* _Task brief_
Each line containing the string "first" should be copied out of the entries.

(Data provided)

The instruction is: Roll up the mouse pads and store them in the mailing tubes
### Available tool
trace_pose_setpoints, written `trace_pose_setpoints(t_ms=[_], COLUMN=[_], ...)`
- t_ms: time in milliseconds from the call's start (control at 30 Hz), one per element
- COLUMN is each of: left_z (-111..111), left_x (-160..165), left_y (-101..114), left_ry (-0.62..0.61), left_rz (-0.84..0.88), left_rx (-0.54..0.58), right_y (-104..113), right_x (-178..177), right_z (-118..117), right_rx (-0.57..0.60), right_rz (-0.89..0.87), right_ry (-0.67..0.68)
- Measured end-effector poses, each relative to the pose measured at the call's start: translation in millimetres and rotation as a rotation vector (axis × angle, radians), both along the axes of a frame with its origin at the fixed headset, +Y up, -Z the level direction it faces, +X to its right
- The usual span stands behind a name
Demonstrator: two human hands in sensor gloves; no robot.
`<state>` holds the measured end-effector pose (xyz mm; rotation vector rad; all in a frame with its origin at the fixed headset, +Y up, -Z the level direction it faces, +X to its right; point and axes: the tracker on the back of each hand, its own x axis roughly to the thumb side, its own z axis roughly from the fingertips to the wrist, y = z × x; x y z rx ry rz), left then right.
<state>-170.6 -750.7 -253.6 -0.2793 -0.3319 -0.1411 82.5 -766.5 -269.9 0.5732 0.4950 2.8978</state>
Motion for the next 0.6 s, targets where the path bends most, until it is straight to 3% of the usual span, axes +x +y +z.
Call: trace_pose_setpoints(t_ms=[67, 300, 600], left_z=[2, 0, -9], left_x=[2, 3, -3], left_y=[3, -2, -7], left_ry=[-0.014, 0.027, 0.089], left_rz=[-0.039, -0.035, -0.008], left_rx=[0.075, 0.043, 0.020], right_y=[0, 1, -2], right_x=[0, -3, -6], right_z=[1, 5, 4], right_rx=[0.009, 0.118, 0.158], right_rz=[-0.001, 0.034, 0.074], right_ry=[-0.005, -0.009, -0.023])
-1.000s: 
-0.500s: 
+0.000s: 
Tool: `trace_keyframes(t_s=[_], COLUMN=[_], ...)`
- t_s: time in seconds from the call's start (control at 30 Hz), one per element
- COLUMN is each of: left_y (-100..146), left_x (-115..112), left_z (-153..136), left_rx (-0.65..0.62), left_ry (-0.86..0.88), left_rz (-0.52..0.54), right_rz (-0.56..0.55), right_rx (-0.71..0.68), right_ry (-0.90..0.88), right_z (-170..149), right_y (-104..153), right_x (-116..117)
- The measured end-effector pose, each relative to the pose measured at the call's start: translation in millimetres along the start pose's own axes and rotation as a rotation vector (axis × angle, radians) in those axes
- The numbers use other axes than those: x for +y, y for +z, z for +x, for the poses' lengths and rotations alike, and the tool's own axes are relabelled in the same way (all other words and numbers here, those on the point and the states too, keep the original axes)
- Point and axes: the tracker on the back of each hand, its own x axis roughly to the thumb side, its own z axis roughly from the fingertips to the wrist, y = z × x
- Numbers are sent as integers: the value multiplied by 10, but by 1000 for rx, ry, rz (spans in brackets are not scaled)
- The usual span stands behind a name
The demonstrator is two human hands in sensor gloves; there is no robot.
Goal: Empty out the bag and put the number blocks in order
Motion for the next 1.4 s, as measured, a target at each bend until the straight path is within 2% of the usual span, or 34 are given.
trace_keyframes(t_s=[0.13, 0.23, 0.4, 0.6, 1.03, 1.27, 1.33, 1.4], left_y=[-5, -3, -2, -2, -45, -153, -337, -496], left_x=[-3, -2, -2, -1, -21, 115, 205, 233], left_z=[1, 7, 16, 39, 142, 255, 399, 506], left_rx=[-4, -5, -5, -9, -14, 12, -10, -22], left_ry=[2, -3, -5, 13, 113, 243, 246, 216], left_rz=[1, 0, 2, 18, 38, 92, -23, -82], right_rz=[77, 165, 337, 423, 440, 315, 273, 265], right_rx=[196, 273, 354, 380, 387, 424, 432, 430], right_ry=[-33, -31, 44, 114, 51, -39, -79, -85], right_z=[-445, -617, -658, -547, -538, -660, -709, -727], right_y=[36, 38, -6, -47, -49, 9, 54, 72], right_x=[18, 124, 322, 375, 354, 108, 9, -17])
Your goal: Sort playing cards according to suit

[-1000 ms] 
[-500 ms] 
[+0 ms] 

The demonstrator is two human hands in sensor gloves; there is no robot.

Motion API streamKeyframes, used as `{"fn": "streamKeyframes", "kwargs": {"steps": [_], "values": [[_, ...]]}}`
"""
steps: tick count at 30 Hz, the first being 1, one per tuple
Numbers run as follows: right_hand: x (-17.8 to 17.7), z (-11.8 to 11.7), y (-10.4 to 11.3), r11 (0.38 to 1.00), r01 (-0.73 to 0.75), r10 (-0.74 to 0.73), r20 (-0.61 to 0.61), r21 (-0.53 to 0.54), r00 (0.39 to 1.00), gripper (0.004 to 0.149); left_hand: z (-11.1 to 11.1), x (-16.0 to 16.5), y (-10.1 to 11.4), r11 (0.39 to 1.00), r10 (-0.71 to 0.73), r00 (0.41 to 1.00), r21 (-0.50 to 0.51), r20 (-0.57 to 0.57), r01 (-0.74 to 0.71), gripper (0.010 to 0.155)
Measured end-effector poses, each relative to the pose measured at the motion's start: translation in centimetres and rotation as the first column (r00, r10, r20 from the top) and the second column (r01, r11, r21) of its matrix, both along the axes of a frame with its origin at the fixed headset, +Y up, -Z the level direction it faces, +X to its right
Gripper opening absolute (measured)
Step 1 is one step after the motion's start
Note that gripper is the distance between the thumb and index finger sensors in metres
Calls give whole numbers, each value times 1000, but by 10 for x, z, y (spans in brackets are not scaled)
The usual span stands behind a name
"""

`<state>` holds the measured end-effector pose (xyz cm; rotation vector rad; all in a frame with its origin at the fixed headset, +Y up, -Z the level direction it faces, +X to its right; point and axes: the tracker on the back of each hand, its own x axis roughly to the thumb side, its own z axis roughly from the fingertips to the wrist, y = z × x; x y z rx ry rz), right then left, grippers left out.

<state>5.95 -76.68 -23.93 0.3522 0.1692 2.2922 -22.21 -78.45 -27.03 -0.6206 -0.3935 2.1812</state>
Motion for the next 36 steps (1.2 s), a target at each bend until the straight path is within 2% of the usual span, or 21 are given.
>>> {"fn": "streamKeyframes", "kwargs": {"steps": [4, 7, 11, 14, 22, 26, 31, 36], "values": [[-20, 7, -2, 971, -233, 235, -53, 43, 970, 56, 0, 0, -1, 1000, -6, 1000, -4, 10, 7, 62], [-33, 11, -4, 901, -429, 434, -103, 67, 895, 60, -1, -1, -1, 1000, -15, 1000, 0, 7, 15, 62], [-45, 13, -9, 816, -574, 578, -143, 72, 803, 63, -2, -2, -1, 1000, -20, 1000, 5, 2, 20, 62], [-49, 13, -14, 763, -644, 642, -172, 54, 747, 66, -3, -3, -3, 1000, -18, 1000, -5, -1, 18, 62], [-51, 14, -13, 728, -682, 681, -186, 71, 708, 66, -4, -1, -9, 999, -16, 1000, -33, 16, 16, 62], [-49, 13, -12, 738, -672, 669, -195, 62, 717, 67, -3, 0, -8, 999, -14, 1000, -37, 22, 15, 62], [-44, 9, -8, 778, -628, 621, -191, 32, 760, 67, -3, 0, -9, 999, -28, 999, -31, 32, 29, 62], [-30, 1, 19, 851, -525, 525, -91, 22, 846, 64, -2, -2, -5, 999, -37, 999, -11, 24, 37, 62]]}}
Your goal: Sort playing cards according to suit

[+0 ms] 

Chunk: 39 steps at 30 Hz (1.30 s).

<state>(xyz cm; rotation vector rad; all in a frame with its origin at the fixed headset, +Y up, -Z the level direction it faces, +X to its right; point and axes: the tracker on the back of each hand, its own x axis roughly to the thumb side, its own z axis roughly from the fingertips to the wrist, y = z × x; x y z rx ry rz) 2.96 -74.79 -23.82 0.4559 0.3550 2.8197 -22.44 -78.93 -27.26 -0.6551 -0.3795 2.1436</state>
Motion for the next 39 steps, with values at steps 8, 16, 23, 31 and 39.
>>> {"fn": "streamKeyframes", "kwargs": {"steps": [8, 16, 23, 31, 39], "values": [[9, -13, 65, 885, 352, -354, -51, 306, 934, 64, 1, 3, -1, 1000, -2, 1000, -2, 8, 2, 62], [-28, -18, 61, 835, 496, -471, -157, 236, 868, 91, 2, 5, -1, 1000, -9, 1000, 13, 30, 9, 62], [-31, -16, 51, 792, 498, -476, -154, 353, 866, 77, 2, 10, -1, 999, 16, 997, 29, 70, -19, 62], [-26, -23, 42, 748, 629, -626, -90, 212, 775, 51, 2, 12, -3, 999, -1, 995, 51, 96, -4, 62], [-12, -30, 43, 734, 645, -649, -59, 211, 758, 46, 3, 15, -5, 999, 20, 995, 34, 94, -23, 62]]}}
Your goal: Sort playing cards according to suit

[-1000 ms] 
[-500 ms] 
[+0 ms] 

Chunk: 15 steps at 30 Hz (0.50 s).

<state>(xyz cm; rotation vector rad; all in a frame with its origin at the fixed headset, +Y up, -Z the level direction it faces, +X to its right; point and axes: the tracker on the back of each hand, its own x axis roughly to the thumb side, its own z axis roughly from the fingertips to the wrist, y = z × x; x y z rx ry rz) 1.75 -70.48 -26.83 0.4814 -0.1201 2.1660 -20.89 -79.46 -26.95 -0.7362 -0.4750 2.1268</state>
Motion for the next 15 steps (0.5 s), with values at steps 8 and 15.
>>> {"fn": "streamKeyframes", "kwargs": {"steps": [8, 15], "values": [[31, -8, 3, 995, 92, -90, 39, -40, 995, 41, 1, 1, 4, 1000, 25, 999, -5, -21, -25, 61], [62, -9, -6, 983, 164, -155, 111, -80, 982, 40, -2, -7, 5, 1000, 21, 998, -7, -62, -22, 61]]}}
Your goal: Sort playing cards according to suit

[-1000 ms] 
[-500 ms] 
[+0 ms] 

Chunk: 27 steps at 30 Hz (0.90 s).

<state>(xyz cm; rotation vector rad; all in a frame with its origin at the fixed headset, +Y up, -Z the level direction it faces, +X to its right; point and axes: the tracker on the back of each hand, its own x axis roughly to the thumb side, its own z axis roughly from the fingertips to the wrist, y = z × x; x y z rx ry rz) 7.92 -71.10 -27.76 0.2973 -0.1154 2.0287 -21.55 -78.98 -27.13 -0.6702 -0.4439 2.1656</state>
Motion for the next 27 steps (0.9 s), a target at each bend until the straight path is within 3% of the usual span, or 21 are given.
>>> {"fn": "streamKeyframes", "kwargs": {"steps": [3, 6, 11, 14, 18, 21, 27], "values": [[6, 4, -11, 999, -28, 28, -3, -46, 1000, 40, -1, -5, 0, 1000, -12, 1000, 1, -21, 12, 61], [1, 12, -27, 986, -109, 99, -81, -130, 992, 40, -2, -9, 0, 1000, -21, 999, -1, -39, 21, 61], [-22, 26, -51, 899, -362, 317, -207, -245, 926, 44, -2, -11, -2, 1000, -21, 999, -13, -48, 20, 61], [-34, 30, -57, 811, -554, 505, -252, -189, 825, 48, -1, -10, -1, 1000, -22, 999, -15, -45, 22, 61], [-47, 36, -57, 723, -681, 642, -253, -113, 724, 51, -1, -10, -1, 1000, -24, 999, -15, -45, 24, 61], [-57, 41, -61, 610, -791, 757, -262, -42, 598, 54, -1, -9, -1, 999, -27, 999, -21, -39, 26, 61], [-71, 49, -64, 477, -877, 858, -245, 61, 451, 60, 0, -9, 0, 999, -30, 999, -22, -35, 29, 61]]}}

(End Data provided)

* _Exercise output_
steps: tick count at 30 Hz, the first being 1, one per tuple
Measured end-effector poses, each relative to the pose measured at the motion's start: translation in centimetres and rotation as the first column (r00, r10, r20 from the top) and the second column (r01, r11, r21) of its matrix, both along the axes of a frame with its origin at the fixed headset, +Y up, -Z the level direction it faces, +X to its right

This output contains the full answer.